A note on modified $J$-Flow with the Calabi Ansatz

TL;DR

This paper investigates the behavior of the modified J-flow under Calabi symmetry, revealing conditions under which the flow converges or blows up, and linking convergence to topological constants and Hamiltonian minima.

Contribution

It demonstrates that the modified J-flow can blow up when certain intersection numbers are non-positive, and characterizes convergence behavior based on topological data and symmetry.

Findings

Flow blows up when intersection numbers are non-positive.

Flow converges to solutions away from singularities.

Convergence depends on topological constants and Hamiltonian minima.

Abstract

We study the modified $J$-flow introduced in [15], particularly the singularities of the flow using the Calabi symmetry.

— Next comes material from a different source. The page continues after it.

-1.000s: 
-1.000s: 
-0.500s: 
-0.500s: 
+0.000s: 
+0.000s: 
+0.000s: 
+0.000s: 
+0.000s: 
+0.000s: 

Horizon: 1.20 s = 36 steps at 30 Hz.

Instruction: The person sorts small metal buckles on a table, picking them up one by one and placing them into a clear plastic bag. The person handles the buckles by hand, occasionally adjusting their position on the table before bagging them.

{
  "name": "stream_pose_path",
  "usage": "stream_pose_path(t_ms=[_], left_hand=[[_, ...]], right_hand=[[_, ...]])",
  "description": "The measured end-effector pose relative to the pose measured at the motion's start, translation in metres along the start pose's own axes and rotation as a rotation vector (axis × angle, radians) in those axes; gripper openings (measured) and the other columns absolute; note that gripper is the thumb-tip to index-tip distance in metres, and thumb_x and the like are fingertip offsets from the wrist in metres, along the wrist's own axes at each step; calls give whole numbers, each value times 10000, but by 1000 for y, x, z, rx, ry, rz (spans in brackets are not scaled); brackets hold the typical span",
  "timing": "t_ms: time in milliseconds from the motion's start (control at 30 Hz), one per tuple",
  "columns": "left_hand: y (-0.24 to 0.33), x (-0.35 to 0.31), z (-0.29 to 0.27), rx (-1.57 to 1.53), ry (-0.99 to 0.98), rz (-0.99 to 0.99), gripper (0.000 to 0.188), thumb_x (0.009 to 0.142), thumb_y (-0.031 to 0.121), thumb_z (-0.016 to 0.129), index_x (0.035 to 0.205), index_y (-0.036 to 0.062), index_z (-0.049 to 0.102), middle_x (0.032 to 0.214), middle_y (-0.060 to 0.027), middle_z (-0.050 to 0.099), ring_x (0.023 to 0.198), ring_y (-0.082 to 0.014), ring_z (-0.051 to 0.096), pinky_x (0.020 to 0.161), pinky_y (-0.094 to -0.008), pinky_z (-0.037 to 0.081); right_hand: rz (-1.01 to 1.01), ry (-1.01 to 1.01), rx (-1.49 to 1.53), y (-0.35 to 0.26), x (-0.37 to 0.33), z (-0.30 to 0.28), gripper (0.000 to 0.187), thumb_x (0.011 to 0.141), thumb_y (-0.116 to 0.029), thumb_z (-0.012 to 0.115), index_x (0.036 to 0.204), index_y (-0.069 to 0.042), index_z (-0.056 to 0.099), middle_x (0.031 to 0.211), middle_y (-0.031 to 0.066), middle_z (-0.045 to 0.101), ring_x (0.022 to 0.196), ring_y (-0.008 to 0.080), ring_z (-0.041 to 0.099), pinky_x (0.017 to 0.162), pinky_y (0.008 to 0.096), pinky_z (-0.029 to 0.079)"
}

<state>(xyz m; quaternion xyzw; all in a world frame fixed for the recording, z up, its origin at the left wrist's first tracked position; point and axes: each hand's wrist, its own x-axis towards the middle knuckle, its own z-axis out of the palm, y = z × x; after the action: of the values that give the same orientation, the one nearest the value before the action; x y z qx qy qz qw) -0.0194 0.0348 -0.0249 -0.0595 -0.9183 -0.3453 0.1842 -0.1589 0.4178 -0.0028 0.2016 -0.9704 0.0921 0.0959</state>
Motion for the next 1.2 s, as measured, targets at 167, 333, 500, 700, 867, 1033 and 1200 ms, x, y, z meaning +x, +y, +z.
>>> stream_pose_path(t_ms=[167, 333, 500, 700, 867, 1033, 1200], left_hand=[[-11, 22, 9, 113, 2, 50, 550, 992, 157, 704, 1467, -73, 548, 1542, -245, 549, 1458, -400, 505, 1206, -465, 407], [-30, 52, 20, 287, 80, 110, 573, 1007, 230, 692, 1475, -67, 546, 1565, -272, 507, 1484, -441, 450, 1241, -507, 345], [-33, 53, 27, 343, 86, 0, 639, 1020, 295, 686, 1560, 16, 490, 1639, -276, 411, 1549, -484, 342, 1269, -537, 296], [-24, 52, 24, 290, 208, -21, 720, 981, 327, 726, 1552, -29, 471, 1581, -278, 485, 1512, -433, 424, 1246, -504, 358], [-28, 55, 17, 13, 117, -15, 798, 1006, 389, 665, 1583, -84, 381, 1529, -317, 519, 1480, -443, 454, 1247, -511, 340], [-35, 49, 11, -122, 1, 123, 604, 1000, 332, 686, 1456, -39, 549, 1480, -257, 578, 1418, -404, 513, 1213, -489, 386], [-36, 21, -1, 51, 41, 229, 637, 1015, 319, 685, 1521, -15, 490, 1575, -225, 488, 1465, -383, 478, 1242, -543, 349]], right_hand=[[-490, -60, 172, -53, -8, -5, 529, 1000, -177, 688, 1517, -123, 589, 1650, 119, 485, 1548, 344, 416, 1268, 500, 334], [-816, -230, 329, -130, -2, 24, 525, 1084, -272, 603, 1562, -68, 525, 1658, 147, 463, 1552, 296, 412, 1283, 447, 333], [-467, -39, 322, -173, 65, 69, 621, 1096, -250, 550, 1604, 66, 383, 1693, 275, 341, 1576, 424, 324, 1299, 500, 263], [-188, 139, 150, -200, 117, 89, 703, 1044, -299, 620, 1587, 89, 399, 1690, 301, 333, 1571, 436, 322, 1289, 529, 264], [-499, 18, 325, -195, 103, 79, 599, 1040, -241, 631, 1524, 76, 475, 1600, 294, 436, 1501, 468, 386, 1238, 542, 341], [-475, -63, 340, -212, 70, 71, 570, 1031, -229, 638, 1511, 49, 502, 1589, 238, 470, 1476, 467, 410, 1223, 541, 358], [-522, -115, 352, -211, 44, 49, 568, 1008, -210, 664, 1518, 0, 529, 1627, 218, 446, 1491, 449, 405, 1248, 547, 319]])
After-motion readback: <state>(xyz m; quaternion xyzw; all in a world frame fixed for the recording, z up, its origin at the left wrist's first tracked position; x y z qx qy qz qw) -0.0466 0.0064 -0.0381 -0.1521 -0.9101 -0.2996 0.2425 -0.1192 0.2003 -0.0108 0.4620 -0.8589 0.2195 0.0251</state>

In [20], on toric manifolds the convergence of modified $J$-flow to the smooth solution was proven under the assumption of positivity of certain intersection numbers. In the case of the Calabi ansatz, we show that if some of those intersection numbers are not positive, then the modified $J$-flow blows up along some variety, and away from the variety we prove the convergence to the solution. As in [10], we also prove that the convergence behavior of the modified $J$-flow with Calabi symmetry depends on the topological constants $c$ and the minimum of the Hamiltonian function.